**EXERCISE AIM:**
Each line in the entries below that holds the string "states" must be copied.

(GIVEN ENTRIES)

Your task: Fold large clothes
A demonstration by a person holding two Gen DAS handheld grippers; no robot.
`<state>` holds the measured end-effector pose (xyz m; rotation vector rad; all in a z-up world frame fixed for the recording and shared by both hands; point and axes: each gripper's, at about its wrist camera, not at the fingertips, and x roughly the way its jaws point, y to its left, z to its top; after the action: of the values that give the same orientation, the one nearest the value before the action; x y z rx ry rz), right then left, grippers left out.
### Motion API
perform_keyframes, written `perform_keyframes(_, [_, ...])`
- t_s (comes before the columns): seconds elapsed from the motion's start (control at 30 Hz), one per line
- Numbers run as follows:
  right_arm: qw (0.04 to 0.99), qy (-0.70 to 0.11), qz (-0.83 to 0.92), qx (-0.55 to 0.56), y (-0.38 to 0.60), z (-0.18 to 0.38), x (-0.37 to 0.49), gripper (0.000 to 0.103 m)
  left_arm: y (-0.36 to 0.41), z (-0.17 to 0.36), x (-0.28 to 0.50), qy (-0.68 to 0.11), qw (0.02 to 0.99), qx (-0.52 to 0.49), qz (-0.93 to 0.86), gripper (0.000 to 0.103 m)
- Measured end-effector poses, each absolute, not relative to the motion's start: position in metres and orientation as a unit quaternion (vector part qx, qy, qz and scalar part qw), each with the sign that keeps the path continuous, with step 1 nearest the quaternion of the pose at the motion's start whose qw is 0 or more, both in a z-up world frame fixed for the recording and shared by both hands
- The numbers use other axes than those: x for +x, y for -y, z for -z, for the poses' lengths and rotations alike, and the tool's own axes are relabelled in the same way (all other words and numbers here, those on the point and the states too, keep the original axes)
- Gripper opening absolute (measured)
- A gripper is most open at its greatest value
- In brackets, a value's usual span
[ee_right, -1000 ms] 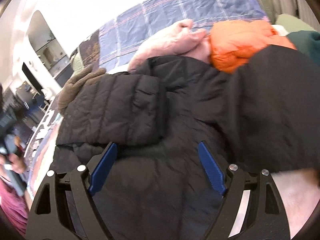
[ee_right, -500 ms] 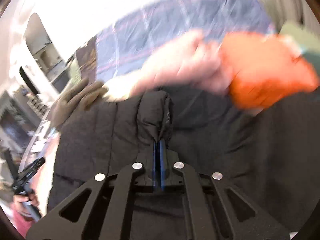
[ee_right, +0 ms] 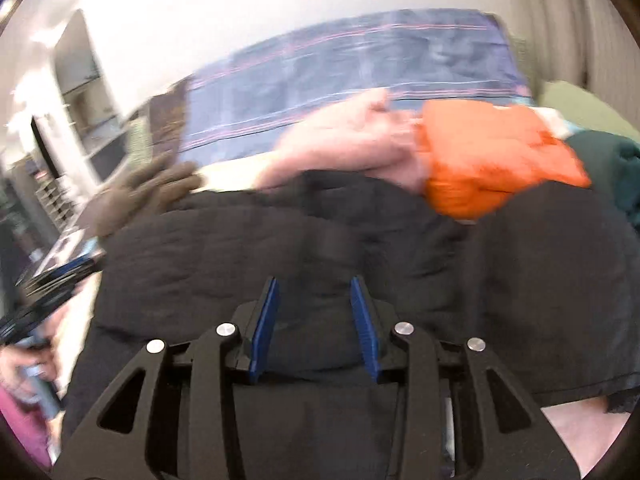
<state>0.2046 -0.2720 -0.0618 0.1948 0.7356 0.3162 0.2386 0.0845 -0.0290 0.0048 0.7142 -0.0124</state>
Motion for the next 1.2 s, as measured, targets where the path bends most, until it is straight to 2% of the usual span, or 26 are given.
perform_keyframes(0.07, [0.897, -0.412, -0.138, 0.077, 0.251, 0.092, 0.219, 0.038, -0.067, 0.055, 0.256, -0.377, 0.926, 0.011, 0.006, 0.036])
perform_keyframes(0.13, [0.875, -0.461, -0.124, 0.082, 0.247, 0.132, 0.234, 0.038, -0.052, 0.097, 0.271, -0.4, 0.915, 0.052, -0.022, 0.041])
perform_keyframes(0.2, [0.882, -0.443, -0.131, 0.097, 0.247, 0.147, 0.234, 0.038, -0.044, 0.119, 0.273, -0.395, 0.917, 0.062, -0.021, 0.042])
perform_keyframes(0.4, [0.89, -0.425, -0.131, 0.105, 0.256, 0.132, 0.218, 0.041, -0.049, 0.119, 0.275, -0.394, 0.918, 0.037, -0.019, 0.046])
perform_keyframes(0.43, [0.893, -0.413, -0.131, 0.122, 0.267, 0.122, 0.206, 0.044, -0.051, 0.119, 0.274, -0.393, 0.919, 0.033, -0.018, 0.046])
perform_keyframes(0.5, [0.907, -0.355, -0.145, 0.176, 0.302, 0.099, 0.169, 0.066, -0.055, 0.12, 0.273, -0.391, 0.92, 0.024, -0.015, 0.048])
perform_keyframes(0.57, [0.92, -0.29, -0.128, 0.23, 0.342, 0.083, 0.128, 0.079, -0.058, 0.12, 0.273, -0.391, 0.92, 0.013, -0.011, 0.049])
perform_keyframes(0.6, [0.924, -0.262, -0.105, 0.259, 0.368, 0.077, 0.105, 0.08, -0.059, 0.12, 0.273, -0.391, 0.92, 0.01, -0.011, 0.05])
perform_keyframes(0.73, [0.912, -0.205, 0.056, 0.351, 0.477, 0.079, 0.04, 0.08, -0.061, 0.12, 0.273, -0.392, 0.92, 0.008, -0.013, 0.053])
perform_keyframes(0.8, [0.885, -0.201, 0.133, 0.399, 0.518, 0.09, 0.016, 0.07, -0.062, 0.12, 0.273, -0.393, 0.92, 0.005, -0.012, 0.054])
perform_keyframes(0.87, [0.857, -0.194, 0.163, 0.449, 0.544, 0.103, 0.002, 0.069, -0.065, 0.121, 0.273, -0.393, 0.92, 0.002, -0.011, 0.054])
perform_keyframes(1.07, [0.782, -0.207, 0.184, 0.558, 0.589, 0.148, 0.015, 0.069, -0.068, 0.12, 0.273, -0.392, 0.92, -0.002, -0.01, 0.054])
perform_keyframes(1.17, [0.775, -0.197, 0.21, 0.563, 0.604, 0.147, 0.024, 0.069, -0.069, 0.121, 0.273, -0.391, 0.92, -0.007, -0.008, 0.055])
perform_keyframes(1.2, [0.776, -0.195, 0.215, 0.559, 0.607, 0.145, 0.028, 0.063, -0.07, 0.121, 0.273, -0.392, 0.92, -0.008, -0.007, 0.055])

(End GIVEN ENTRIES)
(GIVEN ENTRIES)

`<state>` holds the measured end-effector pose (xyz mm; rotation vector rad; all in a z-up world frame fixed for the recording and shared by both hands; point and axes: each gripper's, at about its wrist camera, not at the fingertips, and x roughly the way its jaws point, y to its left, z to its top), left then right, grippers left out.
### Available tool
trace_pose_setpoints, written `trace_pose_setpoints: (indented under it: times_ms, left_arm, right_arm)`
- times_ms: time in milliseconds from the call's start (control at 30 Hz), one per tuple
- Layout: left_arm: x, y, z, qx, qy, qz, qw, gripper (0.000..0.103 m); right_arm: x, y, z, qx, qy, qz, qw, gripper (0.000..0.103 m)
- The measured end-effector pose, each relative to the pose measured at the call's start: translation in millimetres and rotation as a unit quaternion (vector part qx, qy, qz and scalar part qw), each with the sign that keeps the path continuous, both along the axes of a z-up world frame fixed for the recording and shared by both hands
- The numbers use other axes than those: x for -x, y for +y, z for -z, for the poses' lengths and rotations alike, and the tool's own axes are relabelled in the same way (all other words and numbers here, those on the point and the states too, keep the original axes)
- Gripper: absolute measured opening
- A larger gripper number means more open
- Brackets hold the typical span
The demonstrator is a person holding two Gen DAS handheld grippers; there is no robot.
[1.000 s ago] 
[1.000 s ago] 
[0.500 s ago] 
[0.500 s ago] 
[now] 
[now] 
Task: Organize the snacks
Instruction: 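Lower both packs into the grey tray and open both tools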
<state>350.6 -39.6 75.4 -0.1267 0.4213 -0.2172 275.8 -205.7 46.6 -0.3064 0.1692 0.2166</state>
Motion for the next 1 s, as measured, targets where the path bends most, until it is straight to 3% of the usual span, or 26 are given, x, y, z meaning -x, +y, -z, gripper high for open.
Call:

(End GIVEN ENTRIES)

**OUTPUT OF THE TASK:**
- The numbers use other axes than those: x for +x, y for -y, z for -z, for the poses' lengths and rotations alike, and the tool's own axes are relabelled in the same way (all other words and numbers here, those on the point and the states too, keep the original axes)
- The numbers use other axes than those: x for -x, y for +y, z for -z, for the poses' lengths and rotations alike, and the tool's own axes are relabelled in the same way (all other words and numbers here, those on the point and the states too, keep the original axes)

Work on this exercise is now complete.